Bags under your eyes
Do not you hate it when you can not get a good nights sleep, and it shows on your face?
According to John Hopkins study smokers 4 times more likely than not can rest who do not smoke.
Scaly skin can happen to anyone including non-smokers. But the risk of scaly skin will go up a lot for smokers.
According to a study in 2007, if you smoke one pack a day Roko for 10 years or less, the risk increased 20% flaky skin, 11-20 years your risk is 60% higher, and for those who meroko more than 20 years the risk increased 50 %, (even secondhand smoke during pregnancy or childhood is associated with higher risk.)
Are you tida like white teeth? If you smoke please say goodbye for white teeth.
Premature aging and wrinkles
Experts agree that smoking accelerated aging, so that smokers look 1.4 years older than non-smokers, on average.
Why facial wrinkles? Smoking inhibits blood supply to create a network looking smooth and healthy skin.
Nicotine in cigarette smoke can not only make your teeth (and the walls of your home) chocolate, but also make your fingers and nails yellow.

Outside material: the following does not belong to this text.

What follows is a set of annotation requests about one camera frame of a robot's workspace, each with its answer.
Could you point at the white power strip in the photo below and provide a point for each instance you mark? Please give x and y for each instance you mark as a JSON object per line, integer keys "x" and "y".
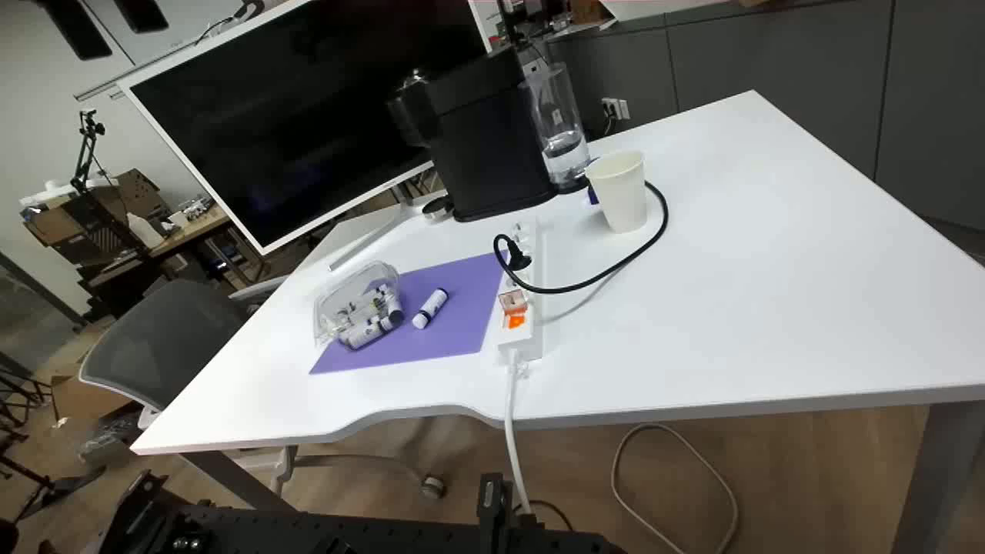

In addition to smoking wrinkled skin also damage your hair too. According to experts toxic chemicals in smoke can damage the DNA in hair follicles and produce free radicals that damage cells as well.

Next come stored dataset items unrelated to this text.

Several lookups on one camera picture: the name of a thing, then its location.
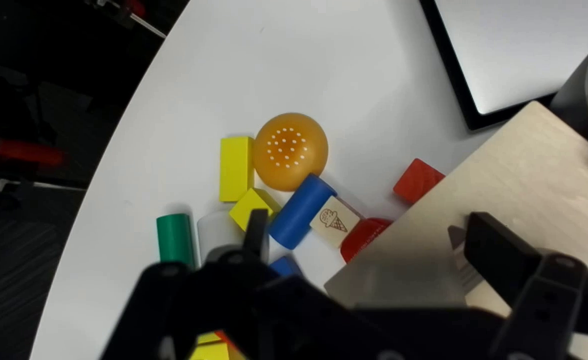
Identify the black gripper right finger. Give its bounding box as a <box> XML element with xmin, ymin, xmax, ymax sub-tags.
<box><xmin>463</xmin><ymin>209</ymin><xmax>588</xmax><ymax>360</ymax></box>

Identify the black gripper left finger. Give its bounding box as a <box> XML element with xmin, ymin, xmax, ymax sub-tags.
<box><xmin>101</xmin><ymin>207</ymin><xmax>290</xmax><ymax>360</ymax></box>

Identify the wooden lid with shape holes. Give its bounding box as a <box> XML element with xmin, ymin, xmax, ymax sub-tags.
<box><xmin>322</xmin><ymin>98</ymin><xmax>588</xmax><ymax>360</ymax></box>

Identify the green wooden cylinder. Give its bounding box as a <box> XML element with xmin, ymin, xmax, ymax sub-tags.
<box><xmin>154</xmin><ymin>211</ymin><xmax>198</xmax><ymax>269</ymax></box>

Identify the small blue wooden block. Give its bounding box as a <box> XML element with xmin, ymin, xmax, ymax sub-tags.
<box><xmin>269</xmin><ymin>251</ymin><xmax>304</xmax><ymax>280</ymax></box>

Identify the yellow wooden prism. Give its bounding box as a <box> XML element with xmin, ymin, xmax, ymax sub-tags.
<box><xmin>229</xmin><ymin>185</ymin><xmax>285</xmax><ymax>232</ymax></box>

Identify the blue wooden cylinder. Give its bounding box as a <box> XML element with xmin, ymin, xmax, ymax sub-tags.
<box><xmin>266</xmin><ymin>174</ymin><xmax>339</xmax><ymax>251</ymax></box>

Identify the long yellow wooden block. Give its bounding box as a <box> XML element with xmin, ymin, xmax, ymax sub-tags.
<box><xmin>218</xmin><ymin>133</ymin><xmax>257</xmax><ymax>203</ymax></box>

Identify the natural wooden printed block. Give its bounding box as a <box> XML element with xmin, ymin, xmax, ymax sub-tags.
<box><xmin>308</xmin><ymin>195</ymin><xmax>365</xmax><ymax>250</ymax></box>

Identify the small red wooden block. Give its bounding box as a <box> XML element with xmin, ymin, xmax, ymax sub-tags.
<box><xmin>393</xmin><ymin>156</ymin><xmax>449</xmax><ymax>207</ymax></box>

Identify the orange dome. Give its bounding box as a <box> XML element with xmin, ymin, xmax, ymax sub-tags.
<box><xmin>250</xmin><ymin>111</ymin><xmax>333</xmax><ymax>194</ymax></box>

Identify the red wooden cube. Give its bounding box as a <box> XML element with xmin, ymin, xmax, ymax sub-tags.
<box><xmin>339</xmin><ymin>216</ymin><xmax>395</xmax><ymax>264</ymax></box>

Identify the silver Dell laptop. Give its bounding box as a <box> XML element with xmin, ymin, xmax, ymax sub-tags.
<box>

Smokers tend to have thin hair that is gray and balding faster than non-smokers.
According to research in Taiwan in 2007 male smokers are two times faster than non-smokers bald, in addition to genetic factors.
Nicotine causes vasoconstriction, the narrowing of blood vessels that can restrict the flow of oxygen-rich blood to the blood vessels on the face or other parts of the body.
This means that your wounds will take longer to heal and you'll have a scar that is larger and more red than you who do not smoke.
Smoking puts you at greater risk for all types of dental problems, including oral cancer and gum disease.
In fact, according to a study in the UK 2005 in the Journal of Clinical Periodontology, smokers are at risk of up to six times more likely than nonsmokers to gum disease, which can lead to tooth loss.
Loss of Natural Aura
Ever notice how smokers 'skin' sometimes seem to die? A 1985 study came up with the term Smoker's Face to describe specific facial characteristics, such as wrinkles, and gray skin appearance, caused by smoking.
Cigarette smoke contains carbon monoxide, which displaces the oxygen in your skin, and nicotine, which reduces blood flow, leaving the skin dry and discolored. Smoking also spent a lot of nutrients, including vitamin C, which helps protect and repair skin damage.
Healing old wounds
Experts found that smokers take longer to heal after surgery such as face-lifts, tooth extractions, and periodontal procedures.